経済産業省は25日、運転開始から40年前後の老朽原発7基の廃炉により、電力会社の損失額が1基当たり約210億円になるとの試算をまとめ、電力会社の負担軽減のため会計制度を再び改める方針だ。

 

原発の廃炉に伴う会計基準の変更は、昨年も実施されている。二度にわたる変更となると、日本の電力会社の財務諸表が”粉飾”ではないかという疑念が、海外から生じる可能性も高まる。
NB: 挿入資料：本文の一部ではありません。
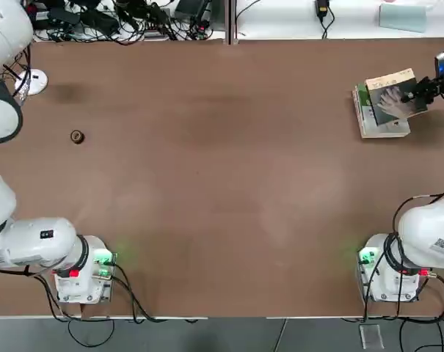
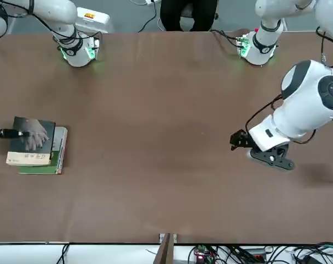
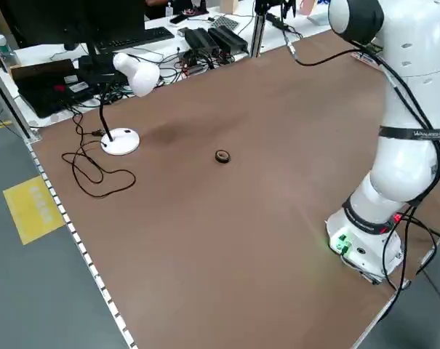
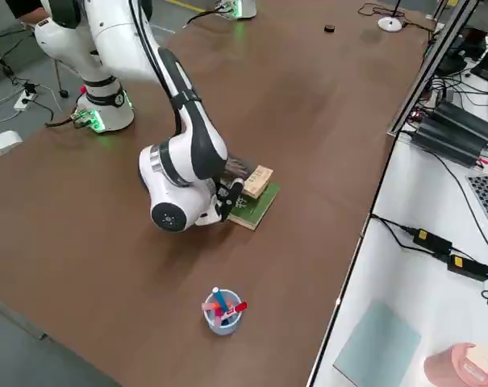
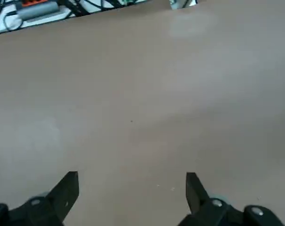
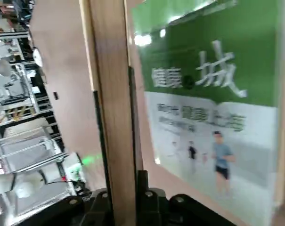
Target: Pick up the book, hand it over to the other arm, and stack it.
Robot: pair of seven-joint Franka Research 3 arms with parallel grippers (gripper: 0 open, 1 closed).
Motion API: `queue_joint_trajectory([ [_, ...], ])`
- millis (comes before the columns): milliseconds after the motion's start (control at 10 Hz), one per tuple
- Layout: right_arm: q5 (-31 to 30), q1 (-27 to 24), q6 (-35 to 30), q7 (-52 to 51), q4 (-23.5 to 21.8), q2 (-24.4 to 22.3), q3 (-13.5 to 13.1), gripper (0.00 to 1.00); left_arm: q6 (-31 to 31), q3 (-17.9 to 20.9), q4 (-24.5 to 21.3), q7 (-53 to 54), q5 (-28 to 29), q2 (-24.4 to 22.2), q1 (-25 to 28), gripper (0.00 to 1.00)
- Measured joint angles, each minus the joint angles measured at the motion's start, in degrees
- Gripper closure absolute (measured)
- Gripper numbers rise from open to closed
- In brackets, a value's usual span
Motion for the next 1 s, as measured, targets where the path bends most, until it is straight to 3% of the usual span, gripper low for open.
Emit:
queue_joint_trajectory([
  [500,-1.7,0.0,2.3,-1.9,0.2,0.6,-0.4,0.84,-3.9,1.2,-0.1,0.3,0.0,-0.6,2.1,0.0],
  [1000,-0.7,-0.6,5.0,-2.5,-0.3,1.8,-1.3,0.84,-9.3,11.0,-1.1,1.1,-0.8,-4.5,-3.2,0.0],
])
企業会計基準委員会等が企業会計の信頼性を維持できるかが問われる。

 

原発を運転開始から40年で廃炉にするという原則は、国際的に共通している。また日本でも福島原発事故以後、原則として40年廃炉を定めてきた。これを受けて、政府は電力会社に引当金を積む制度を設けてきた。しかし、日本の引き当て制度は電力の生産高比例方式で、実質的には40年以降の延長を前提にしてきた。

 

さらに2010年には推計将来費用を前倒し償却する資産除去債務(ARO)を導入したが、電力会社については例外として従来どおりの引当金方式の積立額を将来費用に置き換える手直しにとどめた。その後、40年廃炉が現実化してきたことから、引当金方式では原資不足になることが明瞭となり、昨年、経済産業省は生産高比例方式での引き当てに変えて、定額方式に切り替えるとともに、廃炉になっても実際の原子炉の解体が本格化するまで引き当て・減価償却を継続できるよう会計制度を変更した。

 

こうした変更は、投資家からみれば、実際の廃炉費用を見えなくすることにつながるとして批判を受けた。ただ、この時の”粉飾”は、原子炉解体費に限定した形で、実際の廃炉ではそれ以外の使用済み核燃料処理費、周辺設備費等の負担をカバーしきれない。また、40年以内に廃炉を選択しなければならない場合も、積み立て不足が明らかになる。

 

こうしたことから、昨年の会計制度の変更に続いて、再び、廃炉に伴う費用を、電力会社が負担できる範囲内にとどめるための二度目の会計制度変更を行おうということのようだ。経産省がこれまで電力会社に認めてきた総括原価方式ならば、原発の廃炉費用もこれまでの発電原価に盛り込まれていたはずで、二度にわたる会計制度変更は、経産省の「原発行政の失敗」を改めて浮き彫りにする意味しかない。